The best feature of this book is the inclusion of data viewed from multiple
perspectives, showing the thoughtfulness with which Biber and Gray examined
their corpora. For example, rather than only presenting quantitative results
showing an increased use of appositive noun phrases, they demonstrate the
expanded types of relationships offered by appositive noun phrases and
connected those expanding relationships to situational parameters and
communicative functions. For every increase of a feature they identify, they
strive to connect that increase to a decrease of another feature, such as
connecting the downward trend of genitive structures to the upward trend of
nominal pre-modifiers. Furthermore, every major finding is supported in
multiple methods, including textual examples, tables providing statistical
analyses, and charts demonstrating the raw difference among quantifiable
instances of particular features.

The drawback of the information redundancy is that the book does not read well
from beginning to end, especially for scholars who do not approach written
language with the assumptions outlined in Chapter 1. While the redundancy
helps to underscore Biber and Gray’s goals throughout the text, portions
overlap so much that the book becomes difficult to read. For instance, the
latter half of Chapter 5 and the content of Chapter 6 provide the same type of
information, so the material could have been condensed into a single chapter.
A benefit of the redundancy, though, is that readers can select the sections
necessary to their research or pertinent to their own interests without
needing to read the surrounding material for full context.

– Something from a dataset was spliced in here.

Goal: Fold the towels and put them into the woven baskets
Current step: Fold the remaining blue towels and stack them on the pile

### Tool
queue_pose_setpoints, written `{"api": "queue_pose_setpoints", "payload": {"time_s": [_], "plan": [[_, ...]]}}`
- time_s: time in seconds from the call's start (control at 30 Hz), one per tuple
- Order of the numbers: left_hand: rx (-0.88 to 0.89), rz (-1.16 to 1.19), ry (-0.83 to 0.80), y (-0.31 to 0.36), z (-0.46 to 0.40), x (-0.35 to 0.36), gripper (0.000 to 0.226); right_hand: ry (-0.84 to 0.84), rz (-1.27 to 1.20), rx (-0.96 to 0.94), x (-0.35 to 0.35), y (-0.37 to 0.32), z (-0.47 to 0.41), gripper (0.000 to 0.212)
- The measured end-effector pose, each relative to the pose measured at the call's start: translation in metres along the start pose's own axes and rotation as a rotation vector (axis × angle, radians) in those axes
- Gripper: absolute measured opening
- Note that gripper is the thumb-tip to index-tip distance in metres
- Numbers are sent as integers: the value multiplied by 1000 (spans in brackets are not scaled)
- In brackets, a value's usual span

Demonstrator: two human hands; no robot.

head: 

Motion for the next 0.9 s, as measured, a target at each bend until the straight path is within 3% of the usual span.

This book is most useful for linguists or academic scholars interested in
language change, textual features (especially as those features intersect with
communicative or social functions), and/or corpus-based research.


ABOUT THE REVIEWER

Jessie Sams is an Associate Professor of Linguistics at Stephen F. Austin
State University. Her primary research interests include the interface of
syntax and semantics, especially the intersection of the two within written
English quotatives; English grammar; history of the English language and
English etymology; and constructed languages.